--- Activity ---
Start your answer with the line containing "Provide the location of the blue" and end it with the last line of the records below, retyping every line between exactly and adding nothing.

--- Exercise material ---
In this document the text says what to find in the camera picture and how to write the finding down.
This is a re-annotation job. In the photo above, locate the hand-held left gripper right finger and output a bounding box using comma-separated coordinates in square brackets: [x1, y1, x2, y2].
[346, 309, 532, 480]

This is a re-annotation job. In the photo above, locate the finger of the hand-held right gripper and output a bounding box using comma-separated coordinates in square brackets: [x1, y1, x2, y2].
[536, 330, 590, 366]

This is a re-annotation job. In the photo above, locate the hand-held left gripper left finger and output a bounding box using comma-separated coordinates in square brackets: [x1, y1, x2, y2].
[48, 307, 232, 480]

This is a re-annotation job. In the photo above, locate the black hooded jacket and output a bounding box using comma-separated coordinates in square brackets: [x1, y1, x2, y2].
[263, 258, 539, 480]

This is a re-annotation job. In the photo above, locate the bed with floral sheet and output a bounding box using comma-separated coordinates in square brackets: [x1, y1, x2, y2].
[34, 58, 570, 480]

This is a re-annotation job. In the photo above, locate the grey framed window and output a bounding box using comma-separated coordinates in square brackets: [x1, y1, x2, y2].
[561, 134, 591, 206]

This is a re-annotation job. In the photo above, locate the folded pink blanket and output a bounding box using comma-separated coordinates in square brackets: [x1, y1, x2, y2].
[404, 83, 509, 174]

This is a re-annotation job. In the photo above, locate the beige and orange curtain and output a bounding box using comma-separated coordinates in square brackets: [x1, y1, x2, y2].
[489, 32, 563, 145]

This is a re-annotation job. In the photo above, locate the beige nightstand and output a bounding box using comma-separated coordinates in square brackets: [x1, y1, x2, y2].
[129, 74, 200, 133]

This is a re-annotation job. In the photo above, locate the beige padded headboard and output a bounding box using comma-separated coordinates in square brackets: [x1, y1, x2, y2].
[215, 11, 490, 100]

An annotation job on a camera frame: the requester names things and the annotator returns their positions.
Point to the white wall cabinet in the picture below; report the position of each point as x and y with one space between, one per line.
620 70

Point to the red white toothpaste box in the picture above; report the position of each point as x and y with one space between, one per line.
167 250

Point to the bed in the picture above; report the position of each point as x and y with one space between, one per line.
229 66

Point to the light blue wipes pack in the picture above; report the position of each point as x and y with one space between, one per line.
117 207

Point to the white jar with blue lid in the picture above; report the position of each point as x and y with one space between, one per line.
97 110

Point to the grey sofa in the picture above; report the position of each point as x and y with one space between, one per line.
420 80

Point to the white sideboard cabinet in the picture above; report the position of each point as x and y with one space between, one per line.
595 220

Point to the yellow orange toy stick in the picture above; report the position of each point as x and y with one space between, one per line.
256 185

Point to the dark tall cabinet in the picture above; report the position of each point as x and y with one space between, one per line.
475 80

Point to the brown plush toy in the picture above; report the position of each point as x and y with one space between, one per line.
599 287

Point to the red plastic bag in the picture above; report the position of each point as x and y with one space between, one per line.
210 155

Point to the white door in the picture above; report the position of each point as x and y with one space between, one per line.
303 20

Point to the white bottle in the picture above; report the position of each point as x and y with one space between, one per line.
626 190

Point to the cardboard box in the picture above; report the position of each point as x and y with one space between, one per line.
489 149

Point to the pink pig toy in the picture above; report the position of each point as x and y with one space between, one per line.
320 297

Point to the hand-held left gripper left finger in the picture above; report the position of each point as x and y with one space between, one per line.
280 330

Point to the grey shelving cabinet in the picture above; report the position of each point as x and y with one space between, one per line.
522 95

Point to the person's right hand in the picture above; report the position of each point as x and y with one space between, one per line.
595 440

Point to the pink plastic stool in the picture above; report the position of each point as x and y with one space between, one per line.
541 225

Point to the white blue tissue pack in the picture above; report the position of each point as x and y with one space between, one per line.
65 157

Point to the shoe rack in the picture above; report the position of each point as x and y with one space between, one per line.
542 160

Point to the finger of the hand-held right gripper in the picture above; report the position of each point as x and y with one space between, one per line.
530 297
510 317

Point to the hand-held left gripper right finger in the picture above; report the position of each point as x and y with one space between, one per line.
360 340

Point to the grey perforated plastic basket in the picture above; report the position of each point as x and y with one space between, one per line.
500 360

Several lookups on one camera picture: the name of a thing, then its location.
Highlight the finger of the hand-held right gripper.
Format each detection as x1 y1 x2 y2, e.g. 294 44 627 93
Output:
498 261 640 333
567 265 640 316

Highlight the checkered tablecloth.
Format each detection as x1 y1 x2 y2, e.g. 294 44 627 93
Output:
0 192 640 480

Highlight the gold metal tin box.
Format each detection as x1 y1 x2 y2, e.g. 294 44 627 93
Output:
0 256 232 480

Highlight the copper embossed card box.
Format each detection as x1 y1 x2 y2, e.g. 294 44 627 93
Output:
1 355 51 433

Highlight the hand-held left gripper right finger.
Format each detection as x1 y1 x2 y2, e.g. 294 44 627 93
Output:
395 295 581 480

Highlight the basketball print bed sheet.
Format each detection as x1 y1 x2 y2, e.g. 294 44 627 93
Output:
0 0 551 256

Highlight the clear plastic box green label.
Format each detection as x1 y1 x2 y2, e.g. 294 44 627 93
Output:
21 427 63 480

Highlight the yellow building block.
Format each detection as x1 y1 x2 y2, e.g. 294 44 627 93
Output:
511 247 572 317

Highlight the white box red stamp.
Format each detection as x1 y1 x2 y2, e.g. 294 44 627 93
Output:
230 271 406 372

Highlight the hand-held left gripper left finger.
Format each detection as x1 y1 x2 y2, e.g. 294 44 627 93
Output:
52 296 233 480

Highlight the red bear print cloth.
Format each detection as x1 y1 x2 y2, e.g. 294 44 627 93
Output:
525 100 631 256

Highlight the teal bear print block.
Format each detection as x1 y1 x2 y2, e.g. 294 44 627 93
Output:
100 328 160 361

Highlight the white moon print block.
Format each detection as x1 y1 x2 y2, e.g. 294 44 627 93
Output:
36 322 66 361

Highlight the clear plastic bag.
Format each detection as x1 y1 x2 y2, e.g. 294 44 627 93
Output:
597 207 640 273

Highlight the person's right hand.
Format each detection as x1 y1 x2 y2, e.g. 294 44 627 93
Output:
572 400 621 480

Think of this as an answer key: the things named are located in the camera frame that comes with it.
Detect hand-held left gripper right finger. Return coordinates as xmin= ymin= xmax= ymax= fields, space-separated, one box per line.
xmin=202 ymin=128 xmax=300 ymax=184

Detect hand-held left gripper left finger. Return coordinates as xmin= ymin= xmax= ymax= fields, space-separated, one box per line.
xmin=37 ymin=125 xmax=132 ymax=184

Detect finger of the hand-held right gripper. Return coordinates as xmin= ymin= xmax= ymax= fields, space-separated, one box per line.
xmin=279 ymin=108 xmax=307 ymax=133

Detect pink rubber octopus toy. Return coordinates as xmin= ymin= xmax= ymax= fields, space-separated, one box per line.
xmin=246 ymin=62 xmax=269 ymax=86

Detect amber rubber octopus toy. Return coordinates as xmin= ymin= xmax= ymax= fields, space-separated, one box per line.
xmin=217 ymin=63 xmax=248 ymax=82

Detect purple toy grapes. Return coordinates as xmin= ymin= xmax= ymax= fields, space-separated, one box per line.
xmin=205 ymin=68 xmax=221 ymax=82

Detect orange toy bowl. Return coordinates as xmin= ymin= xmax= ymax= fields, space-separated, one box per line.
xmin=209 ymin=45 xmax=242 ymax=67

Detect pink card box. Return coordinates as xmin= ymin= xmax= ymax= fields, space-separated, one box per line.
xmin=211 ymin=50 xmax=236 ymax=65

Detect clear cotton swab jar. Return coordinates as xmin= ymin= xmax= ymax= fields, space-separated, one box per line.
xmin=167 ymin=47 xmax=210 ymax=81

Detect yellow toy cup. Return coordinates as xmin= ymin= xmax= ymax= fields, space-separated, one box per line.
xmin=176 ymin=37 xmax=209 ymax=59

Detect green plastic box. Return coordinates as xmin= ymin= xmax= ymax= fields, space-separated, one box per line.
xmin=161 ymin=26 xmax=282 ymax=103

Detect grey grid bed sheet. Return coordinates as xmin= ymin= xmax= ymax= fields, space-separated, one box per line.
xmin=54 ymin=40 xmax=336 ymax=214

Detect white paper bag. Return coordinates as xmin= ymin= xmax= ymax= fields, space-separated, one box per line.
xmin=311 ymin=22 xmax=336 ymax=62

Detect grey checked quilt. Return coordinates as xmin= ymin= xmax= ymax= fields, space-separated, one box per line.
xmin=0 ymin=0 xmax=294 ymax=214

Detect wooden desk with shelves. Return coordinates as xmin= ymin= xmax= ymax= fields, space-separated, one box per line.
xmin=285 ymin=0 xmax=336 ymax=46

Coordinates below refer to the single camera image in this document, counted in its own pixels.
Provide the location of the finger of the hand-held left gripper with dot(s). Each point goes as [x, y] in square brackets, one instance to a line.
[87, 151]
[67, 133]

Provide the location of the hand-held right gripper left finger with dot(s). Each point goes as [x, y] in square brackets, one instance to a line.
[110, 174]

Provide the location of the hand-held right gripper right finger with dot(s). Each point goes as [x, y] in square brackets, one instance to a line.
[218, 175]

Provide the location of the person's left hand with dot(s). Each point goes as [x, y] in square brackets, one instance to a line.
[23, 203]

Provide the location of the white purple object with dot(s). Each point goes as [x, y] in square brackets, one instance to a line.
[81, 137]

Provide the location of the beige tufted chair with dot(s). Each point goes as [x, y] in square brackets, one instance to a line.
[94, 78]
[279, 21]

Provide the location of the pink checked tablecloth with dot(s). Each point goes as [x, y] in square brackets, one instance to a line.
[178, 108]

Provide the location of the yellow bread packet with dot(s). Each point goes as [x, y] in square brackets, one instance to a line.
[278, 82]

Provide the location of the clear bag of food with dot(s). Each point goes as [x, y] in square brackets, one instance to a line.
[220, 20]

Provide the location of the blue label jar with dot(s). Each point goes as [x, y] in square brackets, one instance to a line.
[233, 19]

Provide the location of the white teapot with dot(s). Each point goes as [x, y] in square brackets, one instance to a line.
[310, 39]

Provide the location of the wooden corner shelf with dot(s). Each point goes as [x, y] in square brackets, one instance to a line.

--- Problem solution ---
Provide the location of the blue label jar with dot(s). Each point goes as [x, y] in square brackets, one instance to a line.
[233, 19]

Provide the location of the white teapot with dot(s). Each point goes as [x, y] in square brackets, one instance to a line.
[310, 39]

Provide the location of the wooden corner shelf with dot(s). Each point goes as [x, y] in square brackets, one instance to a line.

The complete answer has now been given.